﻿
.. _dev_guide-label:

Developer Guide
===============

This 6-step guide is intended to give people who want to start contributing their
own tools to HyperSpy a foothold to kick-start the process. This is also the way
to start if you ultimately hope to become a member of the developer team.

We anticipate that many potential contributors and developers will be scientists
who may have a lot to offer in terms of expert knowledge but may have little
experience when it comes to working on a reasonably large open-source project
like HyperSpy. This guide is aimed at you - helping to reduce the barrier to make
a contribution.

Before you start you should decide which platform (i.e. Linux, Windows, or Mac)
you are going to work in.

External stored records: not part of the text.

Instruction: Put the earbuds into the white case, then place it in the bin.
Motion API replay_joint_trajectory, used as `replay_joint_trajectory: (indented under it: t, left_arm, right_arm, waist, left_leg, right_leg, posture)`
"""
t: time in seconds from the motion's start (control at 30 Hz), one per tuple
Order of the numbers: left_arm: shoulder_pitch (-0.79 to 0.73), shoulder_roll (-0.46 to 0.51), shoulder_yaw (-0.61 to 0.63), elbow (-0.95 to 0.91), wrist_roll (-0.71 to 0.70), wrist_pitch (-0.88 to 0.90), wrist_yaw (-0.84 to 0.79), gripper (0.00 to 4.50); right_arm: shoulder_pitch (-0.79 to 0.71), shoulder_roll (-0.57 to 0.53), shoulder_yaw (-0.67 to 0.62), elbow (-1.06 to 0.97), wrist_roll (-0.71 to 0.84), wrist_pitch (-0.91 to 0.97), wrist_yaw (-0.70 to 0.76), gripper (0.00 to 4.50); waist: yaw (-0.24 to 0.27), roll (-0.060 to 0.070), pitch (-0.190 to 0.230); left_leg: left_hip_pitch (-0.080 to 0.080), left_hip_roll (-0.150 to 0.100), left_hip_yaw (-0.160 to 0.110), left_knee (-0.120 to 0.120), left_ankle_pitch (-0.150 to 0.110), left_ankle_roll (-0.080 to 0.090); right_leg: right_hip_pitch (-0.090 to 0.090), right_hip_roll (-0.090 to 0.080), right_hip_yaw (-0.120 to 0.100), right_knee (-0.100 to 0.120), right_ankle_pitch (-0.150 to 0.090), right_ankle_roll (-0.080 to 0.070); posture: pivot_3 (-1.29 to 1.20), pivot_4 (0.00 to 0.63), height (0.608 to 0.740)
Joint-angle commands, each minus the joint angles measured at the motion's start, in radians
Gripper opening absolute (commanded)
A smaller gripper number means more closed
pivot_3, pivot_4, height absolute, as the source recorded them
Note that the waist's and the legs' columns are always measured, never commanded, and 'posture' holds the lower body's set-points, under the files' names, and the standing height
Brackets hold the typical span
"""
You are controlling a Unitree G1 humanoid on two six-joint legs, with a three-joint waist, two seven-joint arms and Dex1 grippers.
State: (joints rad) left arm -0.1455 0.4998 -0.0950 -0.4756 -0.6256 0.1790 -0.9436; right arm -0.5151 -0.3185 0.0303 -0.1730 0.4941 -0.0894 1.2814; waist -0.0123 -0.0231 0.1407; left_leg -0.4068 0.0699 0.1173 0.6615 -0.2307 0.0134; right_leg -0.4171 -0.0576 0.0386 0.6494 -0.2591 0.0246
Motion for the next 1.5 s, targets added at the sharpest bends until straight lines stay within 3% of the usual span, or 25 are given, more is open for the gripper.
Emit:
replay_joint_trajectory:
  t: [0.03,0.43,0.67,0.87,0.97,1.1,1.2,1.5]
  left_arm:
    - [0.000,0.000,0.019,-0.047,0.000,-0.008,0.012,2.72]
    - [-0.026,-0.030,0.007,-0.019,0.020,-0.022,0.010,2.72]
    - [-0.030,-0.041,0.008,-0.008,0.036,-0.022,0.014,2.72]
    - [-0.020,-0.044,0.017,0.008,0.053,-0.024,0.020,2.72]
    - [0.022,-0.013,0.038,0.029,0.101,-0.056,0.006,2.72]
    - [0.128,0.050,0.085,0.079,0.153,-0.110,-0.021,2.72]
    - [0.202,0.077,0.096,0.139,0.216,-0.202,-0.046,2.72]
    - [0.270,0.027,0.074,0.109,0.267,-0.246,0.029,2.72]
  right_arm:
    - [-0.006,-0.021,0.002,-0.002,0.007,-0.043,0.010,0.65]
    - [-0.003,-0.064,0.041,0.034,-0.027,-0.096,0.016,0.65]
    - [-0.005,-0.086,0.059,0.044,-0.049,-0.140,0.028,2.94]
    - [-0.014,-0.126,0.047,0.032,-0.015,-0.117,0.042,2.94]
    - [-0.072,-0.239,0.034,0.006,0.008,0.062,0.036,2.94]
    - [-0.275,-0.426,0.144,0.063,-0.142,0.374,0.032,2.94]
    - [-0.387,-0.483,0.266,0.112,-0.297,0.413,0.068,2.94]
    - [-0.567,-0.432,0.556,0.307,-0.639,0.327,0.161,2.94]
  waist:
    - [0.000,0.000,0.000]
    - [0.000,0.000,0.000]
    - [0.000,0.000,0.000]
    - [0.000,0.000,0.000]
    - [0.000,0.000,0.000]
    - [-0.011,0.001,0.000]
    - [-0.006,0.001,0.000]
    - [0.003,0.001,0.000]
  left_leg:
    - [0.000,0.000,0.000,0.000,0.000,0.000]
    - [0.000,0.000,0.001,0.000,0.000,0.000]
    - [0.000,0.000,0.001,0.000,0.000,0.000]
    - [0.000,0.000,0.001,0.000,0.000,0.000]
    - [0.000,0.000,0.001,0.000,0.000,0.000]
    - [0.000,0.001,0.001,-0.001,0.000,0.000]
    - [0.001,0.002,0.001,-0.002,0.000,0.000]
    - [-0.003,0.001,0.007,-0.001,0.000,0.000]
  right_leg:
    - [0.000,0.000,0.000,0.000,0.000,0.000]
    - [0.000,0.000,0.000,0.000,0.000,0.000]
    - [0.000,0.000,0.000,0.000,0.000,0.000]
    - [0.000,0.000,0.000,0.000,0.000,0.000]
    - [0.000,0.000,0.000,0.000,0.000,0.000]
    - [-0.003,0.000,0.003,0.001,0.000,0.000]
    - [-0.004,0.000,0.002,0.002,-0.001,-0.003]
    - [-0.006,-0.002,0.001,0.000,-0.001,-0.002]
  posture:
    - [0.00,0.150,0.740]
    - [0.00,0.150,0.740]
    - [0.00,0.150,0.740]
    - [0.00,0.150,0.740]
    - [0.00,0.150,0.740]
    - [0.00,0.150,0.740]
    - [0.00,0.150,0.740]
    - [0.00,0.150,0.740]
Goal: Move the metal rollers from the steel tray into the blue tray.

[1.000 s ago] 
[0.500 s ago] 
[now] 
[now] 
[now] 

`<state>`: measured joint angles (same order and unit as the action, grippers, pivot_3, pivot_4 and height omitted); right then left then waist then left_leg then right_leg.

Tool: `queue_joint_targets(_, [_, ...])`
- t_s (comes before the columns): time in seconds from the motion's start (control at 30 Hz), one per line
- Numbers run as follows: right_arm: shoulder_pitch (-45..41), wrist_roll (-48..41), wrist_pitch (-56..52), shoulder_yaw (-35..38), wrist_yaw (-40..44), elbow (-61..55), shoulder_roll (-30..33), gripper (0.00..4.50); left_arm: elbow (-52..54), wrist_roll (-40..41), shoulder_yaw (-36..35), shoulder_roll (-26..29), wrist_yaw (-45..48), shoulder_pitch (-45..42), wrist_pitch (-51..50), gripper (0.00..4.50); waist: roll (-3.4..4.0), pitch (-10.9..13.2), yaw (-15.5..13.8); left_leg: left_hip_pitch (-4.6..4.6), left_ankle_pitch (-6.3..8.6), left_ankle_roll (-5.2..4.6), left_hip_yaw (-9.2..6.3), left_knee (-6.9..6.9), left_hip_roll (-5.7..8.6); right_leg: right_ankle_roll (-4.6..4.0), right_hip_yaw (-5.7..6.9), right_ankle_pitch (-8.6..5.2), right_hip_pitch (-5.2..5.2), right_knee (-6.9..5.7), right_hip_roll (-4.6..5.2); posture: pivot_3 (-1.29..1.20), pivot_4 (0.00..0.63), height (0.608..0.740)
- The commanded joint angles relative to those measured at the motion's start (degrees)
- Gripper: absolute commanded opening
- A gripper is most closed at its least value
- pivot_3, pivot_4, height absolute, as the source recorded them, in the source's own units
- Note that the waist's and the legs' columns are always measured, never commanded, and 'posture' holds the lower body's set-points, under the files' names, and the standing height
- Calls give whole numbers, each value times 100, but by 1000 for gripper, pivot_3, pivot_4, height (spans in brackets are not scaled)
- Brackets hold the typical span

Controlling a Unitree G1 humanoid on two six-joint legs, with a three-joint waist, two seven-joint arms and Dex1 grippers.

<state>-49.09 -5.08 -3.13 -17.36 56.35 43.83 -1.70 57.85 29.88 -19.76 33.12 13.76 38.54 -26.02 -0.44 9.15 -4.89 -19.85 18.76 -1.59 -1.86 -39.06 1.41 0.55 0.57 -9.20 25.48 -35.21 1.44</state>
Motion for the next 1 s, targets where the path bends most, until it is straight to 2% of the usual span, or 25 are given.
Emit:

All are possible and the advice below is the same it's
only the specifics that change.

1. Start using HyperSpy and understand it
-----------------------------------------

The best way to start understanding how HyperSpy works and to build a broad
overview of the code as it stands is to use it -- so what are you waiting for?
`Download HyperSpy <http://hyperspy.org/download.html>`_.

The user-guide also provides a good overview of all the parts of the code that
are currently implemented as well as much information about how everything works
-- so read it well:
`HyperSpy User-Guide <www.hyperspy.org/hyperspy-doc/current/index.html>`_.

For developing the code the home of hyperspy is on github and you'll see that
a lot of this guide boils down to using that platform well. so visit the
following link and poke around the code, issues, and pull requests: `HyperSpy
on Github <https://github.com/hyperspy/hyperspy>`_.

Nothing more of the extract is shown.